1. Tell us how you came to be interested and involved in art.

When I was young, my dad would draw me pictures of my favourite cartoons for me to fill in with colour. After going through a lot of colouring books and line drawings from my dad, I began wanting to make my own drawings to colour in. The possibility of art as a form of direction to take in life came when I was accepted into an art programme in secondary school where I was allowed to pursue it as an academic subject. 


In his personal works, he draws inspiration from the women in his life; having grown up with two emotionally strong female influences. Naturally, his paintings revolves around the emotional capacity and roles of these women as a form of tribute and respect.
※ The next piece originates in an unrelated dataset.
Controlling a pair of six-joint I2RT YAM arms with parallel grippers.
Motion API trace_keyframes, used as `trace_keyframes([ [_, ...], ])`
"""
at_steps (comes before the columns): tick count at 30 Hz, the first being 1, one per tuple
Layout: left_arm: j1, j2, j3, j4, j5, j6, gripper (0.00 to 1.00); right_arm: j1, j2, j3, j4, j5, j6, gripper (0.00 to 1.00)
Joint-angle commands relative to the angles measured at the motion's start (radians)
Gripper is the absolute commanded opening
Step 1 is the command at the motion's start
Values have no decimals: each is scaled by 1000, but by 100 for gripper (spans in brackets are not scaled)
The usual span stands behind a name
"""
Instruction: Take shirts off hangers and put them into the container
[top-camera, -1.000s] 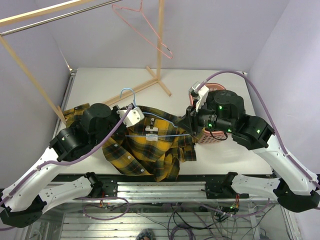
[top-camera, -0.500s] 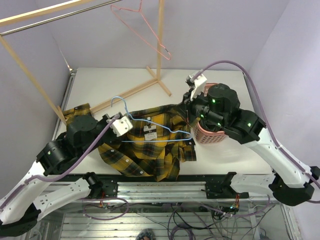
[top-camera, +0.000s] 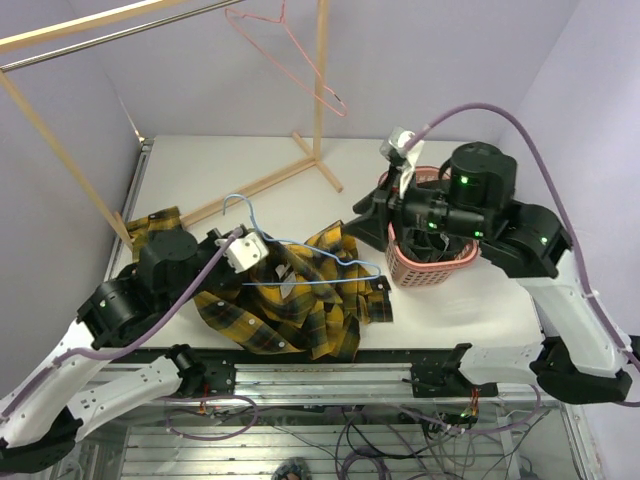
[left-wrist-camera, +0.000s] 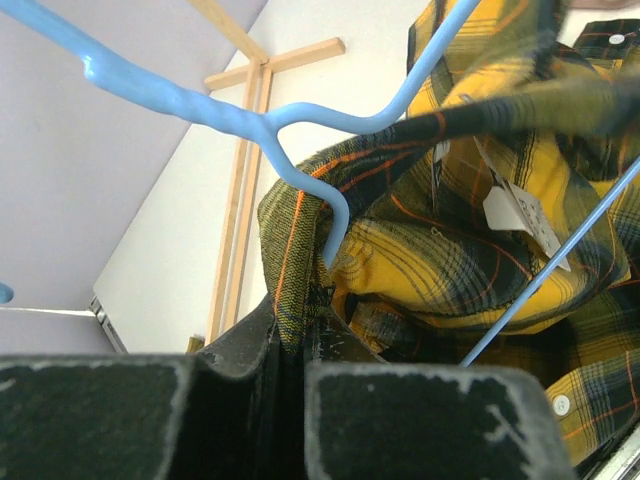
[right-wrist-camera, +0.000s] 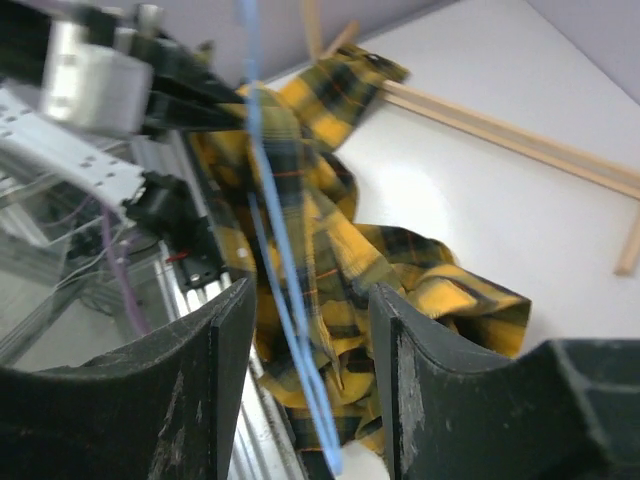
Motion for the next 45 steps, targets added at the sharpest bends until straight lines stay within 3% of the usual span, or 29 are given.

2. You have prior experience working in an art gallery. What was it like?

I was very fortunate to work in a gallery that was very transparent in their dealings with art. The majority of its clients are expatriates and businessmen. Their motivation from purchasing art mainly stems from an investor’s mindset rather than a genuine liking towards the pieces.

3. What are your personal thoughts on the phenomenon of art being purchased as a means of investment?

The art world has become extremely predictable, pretentious and just plain boring, really. There are so many people focused on mass producing pieces and looking for shortcuts. The trend has shifted from creating beauty to generating shock value even with students. We are encouraged in school to “evolve” from traditional painting to take up forms of new media even if it is not where our interest lies. It often doesn’t even include the need to draw, which I believe is the fundamental inspiration for people who take up art.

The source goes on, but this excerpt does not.